I tapped a woman in costume who moments earlier had been barking threats at us and told her we needed to leave. “Right then, loves,” she said sweetly. “Let’s get you out.” She took Katie by the hand and led us away from the group. When we were out of earshot, she said to Katie, “Everything is a show in the Dungeon.” We walked down a dark hallway and she continued. “We’re all actors and students having some laughs, nothing to be afraid of.” With that, she opened a door as the three of us flinched at the daylight.
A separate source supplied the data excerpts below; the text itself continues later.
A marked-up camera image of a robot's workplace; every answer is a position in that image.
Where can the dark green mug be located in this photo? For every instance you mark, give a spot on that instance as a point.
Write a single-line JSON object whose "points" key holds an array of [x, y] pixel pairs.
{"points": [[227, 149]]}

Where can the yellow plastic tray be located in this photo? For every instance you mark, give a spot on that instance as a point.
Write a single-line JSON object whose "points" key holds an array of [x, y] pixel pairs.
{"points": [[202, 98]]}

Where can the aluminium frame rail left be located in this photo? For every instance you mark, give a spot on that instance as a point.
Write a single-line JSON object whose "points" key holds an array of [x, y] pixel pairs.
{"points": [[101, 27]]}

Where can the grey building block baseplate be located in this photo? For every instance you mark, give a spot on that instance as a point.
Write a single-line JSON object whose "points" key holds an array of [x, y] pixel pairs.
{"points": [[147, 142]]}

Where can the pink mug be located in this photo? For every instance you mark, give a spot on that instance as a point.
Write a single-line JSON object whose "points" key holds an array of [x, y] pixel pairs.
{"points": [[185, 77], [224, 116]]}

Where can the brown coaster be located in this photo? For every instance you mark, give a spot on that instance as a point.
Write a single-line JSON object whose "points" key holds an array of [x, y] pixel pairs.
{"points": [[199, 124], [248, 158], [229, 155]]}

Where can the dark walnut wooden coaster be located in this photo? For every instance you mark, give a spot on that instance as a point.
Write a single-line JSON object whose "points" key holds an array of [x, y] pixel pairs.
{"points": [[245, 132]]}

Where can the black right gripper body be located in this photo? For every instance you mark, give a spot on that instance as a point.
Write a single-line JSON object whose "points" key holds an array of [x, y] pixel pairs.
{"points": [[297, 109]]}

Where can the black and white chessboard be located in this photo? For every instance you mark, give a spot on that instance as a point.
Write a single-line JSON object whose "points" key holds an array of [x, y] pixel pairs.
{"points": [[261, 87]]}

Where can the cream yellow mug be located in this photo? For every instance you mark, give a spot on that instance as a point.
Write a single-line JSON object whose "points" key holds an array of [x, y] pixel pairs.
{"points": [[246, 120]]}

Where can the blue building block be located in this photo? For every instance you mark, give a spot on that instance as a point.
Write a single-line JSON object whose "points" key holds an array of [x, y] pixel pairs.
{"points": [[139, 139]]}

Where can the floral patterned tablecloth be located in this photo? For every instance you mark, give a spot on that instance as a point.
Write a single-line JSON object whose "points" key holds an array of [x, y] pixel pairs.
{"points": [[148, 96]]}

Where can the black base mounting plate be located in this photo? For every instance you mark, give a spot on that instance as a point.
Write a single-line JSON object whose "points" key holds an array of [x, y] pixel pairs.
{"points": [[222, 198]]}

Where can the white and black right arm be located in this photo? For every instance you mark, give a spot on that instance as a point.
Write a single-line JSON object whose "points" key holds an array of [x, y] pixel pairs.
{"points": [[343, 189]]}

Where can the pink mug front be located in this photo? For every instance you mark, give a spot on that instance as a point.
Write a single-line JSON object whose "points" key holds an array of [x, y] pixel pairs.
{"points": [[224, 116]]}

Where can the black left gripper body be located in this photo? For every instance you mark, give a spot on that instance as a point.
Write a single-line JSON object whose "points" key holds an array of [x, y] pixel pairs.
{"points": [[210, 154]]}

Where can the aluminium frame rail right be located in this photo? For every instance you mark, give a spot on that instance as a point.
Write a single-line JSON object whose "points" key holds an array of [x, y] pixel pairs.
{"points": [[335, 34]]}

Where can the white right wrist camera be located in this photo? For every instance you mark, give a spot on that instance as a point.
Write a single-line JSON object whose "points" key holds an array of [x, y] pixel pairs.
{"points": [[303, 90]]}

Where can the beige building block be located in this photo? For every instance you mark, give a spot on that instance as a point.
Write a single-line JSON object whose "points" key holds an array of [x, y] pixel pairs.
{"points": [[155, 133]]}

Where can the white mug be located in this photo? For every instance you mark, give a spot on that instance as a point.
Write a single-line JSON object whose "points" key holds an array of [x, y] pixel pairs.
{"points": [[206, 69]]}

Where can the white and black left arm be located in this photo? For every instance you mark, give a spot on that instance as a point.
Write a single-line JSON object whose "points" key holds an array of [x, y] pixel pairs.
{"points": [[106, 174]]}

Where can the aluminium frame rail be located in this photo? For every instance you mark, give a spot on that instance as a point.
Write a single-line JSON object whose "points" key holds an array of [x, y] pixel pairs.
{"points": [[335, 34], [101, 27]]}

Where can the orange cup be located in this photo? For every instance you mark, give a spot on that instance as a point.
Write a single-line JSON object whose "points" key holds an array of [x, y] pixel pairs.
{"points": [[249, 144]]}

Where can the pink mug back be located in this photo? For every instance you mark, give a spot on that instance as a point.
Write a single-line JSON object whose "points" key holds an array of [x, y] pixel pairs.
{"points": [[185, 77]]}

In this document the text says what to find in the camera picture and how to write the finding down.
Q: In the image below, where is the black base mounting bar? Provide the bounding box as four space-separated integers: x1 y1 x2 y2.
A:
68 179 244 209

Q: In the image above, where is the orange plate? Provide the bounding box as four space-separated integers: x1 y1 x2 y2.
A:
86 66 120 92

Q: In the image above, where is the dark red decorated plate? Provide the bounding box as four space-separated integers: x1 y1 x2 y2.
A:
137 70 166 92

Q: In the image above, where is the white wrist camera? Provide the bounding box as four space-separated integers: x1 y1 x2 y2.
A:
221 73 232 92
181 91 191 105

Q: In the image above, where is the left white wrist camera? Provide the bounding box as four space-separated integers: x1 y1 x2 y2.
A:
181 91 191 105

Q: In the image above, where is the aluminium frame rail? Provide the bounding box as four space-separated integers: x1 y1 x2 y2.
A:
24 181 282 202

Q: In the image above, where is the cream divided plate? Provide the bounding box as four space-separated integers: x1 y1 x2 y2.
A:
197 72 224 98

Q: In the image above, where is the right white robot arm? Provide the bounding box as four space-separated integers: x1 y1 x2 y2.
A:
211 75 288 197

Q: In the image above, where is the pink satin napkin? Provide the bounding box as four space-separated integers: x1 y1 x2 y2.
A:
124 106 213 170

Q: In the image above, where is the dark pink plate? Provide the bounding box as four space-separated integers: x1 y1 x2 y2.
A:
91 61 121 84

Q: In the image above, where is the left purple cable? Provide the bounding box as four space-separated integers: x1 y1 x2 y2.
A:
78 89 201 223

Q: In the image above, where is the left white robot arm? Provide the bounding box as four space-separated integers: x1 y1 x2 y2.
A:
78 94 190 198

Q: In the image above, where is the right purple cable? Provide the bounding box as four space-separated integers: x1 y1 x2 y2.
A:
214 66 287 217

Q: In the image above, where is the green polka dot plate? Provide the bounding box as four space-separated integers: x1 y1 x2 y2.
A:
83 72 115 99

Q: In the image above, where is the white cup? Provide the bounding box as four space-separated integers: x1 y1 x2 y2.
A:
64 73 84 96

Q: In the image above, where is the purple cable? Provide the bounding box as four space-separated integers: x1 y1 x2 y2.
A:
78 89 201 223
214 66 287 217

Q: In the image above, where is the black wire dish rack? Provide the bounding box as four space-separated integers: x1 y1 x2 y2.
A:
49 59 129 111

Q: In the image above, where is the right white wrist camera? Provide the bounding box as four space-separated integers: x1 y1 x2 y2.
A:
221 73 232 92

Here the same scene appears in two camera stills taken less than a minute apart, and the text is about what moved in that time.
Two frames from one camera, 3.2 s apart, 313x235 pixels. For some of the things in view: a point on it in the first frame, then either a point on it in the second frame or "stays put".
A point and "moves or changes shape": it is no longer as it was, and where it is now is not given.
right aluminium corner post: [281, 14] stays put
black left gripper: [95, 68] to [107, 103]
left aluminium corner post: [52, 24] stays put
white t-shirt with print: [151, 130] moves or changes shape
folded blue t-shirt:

The woman extended a bloody arm, pointing the way out, and cheerfully wished us a good day in London.

Katie and I headed to a tea shop in Notting Hill with white eyelet curtains and small tables made from pinewood. I half expected Goldilocks to come walking through the door at any moment. We ate scones and leafed through the ample selection of children’s books until we were ready to walk about and look at charming brick buildings with brightly painted doors and weathered shutters.

The next day, Molly took us to Oxford despite the fact that there had been a minor bombing days earlier. I was impressed that Katie was so interested in visiting the university until I found out that she only wanted to see the locations where Harry Potter was filmed. Wherever we traveled, we saw others with the book. Potter fans would give each other a knowing nod, then compare how far along they were in the tome.

As Thandie suggested, we saw
Mary
Poppins
and took in a few other shows in the West End. In my mind, I’d mixed up the harmlessly campy musical
Guys
and
Dolls
with the dodgy sexed-up
Chicago
and purchased tickets. I couldn’t wait to see Brooke Shields play Adelaide and sing about how a person could develop a cold. Katie’s eyes lit up as the curtain rose and prison women in fishnet stockings and bustiers sang about how their murder victims had it comin’. At intermission, I asked Katie what she thought. I could hear a few fellow theatergoers quiet their companions because they too wanted to hear this child’s take. “I totally fancy this show!” Katie said, borrowing another expression from Megan. “I just have one question.”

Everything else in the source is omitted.